■ **PROBLEM**: In the entries below, find the line with "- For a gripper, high" and print exactly every line from there up to and including the line with "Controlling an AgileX", with no other lines.

Data excerpts

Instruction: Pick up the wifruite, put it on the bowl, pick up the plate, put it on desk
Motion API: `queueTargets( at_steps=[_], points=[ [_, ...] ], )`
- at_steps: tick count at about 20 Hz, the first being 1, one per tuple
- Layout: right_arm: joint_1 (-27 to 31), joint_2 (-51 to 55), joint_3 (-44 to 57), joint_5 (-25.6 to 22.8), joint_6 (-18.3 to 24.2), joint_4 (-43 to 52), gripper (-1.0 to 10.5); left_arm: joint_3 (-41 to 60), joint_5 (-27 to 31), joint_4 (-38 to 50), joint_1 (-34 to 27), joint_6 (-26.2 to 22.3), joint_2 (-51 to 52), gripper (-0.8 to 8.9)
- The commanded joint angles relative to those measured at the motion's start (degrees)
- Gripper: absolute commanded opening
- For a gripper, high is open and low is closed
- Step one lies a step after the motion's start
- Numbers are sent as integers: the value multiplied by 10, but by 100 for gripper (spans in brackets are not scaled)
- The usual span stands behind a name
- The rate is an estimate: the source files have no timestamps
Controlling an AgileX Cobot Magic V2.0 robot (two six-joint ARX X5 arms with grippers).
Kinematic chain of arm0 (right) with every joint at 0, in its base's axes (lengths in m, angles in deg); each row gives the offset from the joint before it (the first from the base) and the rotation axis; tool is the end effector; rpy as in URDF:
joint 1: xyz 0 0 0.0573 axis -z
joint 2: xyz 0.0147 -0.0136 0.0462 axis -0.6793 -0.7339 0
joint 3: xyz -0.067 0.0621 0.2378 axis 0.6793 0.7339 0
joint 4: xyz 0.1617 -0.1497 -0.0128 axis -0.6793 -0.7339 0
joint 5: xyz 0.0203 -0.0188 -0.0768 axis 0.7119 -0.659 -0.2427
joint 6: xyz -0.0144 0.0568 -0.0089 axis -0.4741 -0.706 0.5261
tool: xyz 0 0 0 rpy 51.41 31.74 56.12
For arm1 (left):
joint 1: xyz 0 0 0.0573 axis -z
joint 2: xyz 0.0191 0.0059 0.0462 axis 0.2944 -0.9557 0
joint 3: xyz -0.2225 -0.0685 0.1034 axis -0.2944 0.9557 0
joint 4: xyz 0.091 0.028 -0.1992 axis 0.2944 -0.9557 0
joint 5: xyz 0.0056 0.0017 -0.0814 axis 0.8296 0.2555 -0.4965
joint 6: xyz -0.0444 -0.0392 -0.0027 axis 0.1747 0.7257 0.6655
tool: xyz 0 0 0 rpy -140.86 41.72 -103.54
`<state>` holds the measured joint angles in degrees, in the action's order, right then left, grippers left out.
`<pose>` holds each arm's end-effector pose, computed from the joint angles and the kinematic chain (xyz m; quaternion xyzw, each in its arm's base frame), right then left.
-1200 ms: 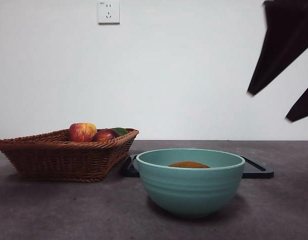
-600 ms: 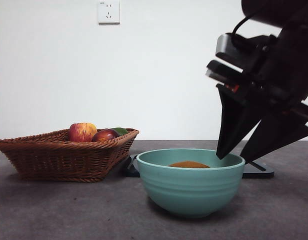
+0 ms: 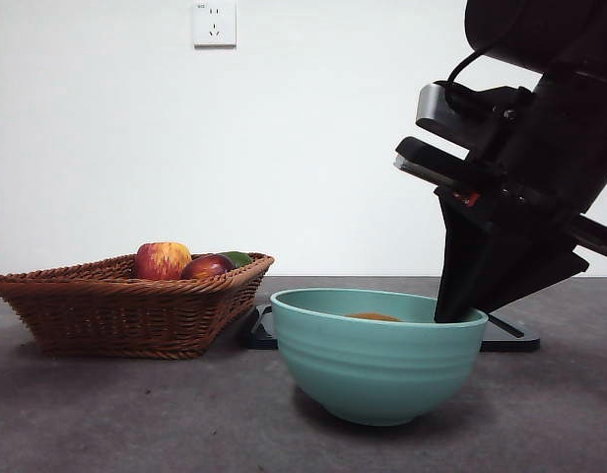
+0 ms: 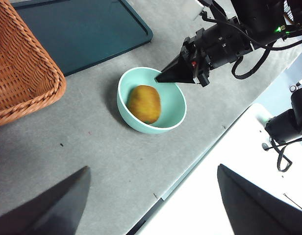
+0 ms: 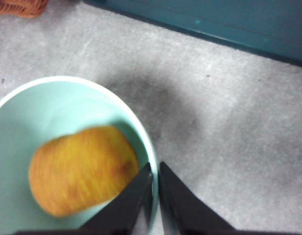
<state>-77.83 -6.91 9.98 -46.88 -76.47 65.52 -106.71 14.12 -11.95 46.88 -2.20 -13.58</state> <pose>0.1801 0.1346 0.1877 0.0530 0.5094 0.2513 0.8213 0.0711 -0.0597 0.3010 -0.0394 0.3563 -0.4192 0.8341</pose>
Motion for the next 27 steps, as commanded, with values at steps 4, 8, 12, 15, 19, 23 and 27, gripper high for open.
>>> queueTargets(
  at_steps=[4, 8, 12, 15, 19, 23, 27],
  points=[
    [-10, -7, -69, 0, 14, -27, 11, -4, -4, 3, 3, -7, -2, 406],
    [13, -21, -151, -17, 62, -66, 11, -4, -4, 3, 3, -7, -2, 406],
    [53, -84, -233, -16, 94, -86, 11, -4, -4, 2, 3, -8, -2, 406],
    [73, -141, -280, -16, 109, -85, 11, -4, -4, 0, 3, -7, -2, 406],
    [96, -210, -318, -14, 125, -71, 11, -4, -4, 0, 3, -10, -2, 406],
    [117, -263, -330, -13, 128, -38, 11, -4, -4, -1, 3, -9, -2, 406],
    [132, -289, -330, -13, 128, -17, 11, -4, -4, -1, 3, -9, -2, 406]
  ],
)
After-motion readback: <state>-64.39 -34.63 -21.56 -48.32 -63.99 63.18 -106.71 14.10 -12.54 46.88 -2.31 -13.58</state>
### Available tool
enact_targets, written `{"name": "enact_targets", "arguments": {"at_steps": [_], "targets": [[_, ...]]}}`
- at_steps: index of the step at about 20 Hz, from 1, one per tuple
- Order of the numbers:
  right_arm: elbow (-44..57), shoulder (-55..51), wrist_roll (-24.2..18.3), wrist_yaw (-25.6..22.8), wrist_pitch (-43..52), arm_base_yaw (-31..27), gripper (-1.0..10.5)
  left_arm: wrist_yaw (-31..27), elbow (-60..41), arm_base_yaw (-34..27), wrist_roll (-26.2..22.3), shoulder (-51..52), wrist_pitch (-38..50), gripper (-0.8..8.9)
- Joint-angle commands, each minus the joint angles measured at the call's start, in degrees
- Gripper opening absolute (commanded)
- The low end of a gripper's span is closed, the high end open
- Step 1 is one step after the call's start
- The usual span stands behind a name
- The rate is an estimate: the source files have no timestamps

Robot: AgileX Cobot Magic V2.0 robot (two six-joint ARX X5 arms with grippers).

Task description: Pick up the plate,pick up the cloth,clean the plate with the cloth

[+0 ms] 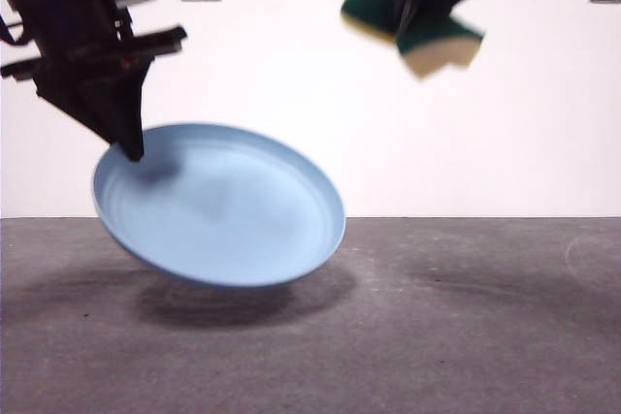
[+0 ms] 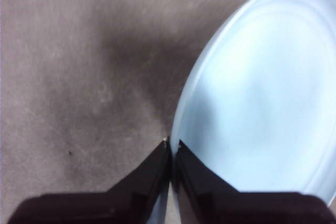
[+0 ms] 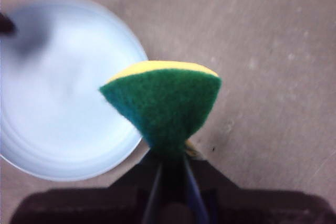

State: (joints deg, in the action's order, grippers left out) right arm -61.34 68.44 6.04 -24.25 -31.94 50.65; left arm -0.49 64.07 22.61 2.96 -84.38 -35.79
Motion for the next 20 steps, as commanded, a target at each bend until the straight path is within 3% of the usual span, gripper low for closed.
{"name": "enact_targets", "arguments": {"at_steps": [1, 4, 11, 12, 15, 16, 20], "targets": [[0.61, -3.15, 0.55, -0.31, 0.13, -0.07, -0.2, -0.55, 0.15, -0.63, -1.57, -2.89, 1.31, -0.08], [0.61, -6.51, 0.57, -0.31, -0.04, -0.07, -0.2, -3.10, 0.15, -1.16, -1.77, -6.60, 3.21, -0.08], [0.63, -9.64, 1.31, -0.26, -2.82, -0.07, -0.2, -3.26, 0.15, -1.77, -1.66, -14.95, 5.33, 0.03], [0.63, -9.64, 2.05, -0.15, -3.52, -0.07, -0.2, -3.26, 0.13, -1.75, -1.33, -15.43, 5.38, 0.51], [0.63, -9.57, 2.10, -0.11, -4.42, -0.09, -0.2, -3.78, 0.15, -1.70, -0.98, -15.32, 5.92, 3.99], [0.63, -9.57, 2.10, -0.11, -4.55, -0.09, -0.2, -3.78, 0.15, -1.70, -0.70, -15.17, 5.95, 4.41], [0.63, -8.61, 3.41, 0.35, -4.68, -1.90, -0.2, -3.74, 0.15, -0.48, 1.49, -11.91, 6.01, 4.40]]}}
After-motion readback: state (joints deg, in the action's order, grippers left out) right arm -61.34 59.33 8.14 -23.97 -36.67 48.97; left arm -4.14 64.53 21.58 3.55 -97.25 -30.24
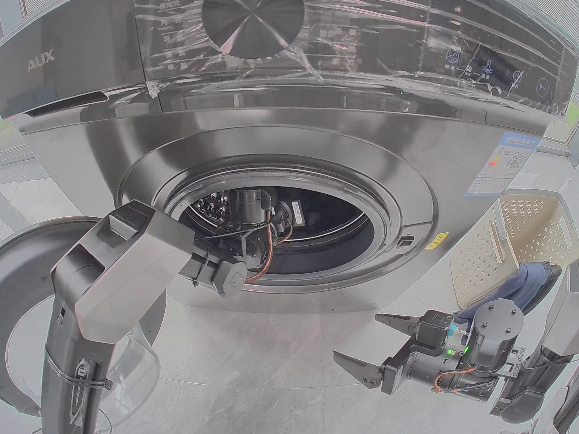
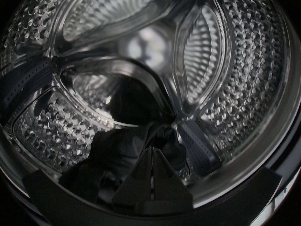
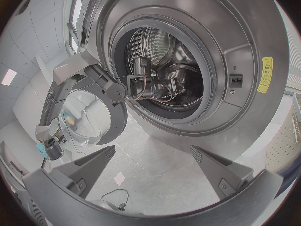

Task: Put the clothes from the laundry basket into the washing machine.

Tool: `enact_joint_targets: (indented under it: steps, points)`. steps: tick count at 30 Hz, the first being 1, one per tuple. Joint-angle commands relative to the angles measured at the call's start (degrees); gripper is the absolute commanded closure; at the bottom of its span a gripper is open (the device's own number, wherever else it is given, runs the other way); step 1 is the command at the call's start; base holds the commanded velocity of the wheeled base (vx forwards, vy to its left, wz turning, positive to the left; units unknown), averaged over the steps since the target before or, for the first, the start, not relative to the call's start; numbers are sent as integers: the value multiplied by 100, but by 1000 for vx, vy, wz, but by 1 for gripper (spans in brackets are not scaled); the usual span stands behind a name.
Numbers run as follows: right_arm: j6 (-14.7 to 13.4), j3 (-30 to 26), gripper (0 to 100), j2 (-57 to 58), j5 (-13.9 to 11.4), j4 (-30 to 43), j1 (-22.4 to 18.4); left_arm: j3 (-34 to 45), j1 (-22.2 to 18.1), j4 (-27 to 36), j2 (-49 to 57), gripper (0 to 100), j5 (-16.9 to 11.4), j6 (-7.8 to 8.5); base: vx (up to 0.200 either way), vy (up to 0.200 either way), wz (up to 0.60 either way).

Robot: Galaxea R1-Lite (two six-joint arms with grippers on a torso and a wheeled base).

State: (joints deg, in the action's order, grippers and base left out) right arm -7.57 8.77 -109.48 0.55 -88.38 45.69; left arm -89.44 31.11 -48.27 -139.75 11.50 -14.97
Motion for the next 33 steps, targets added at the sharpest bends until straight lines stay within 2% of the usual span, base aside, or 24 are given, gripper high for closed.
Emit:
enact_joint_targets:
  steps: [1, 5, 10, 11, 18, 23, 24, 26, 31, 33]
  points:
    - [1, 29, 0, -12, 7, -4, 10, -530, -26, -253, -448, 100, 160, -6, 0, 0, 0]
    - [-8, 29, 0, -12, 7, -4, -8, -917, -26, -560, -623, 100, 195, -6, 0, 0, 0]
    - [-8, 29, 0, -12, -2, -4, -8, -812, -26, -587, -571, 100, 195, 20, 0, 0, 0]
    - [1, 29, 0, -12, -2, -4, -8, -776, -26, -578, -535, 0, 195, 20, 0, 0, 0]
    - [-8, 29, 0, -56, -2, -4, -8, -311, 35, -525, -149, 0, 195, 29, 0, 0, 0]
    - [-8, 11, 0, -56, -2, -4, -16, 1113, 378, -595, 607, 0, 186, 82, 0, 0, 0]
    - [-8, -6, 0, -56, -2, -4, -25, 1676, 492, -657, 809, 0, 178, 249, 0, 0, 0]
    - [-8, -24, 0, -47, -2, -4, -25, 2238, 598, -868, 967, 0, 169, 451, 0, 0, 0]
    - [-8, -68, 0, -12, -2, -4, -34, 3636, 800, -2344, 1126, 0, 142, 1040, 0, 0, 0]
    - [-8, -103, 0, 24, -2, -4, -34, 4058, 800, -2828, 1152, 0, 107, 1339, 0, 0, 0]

■ **ANSWER BOX**:
- For a gripper, high is open and low is closed
- Step one lies a step after the motion's start
- Numbers are sent as integers: the value multiplied by 10, but by 100 for gripper (spans in brackets are not scaled)
- The usual span stands behind a name
- The rate is an estimate: the source files have no timestamps
Controlling an AgileX Cobot Magic V2.0 robot (two six-joint ARX X5 arms with grippers).

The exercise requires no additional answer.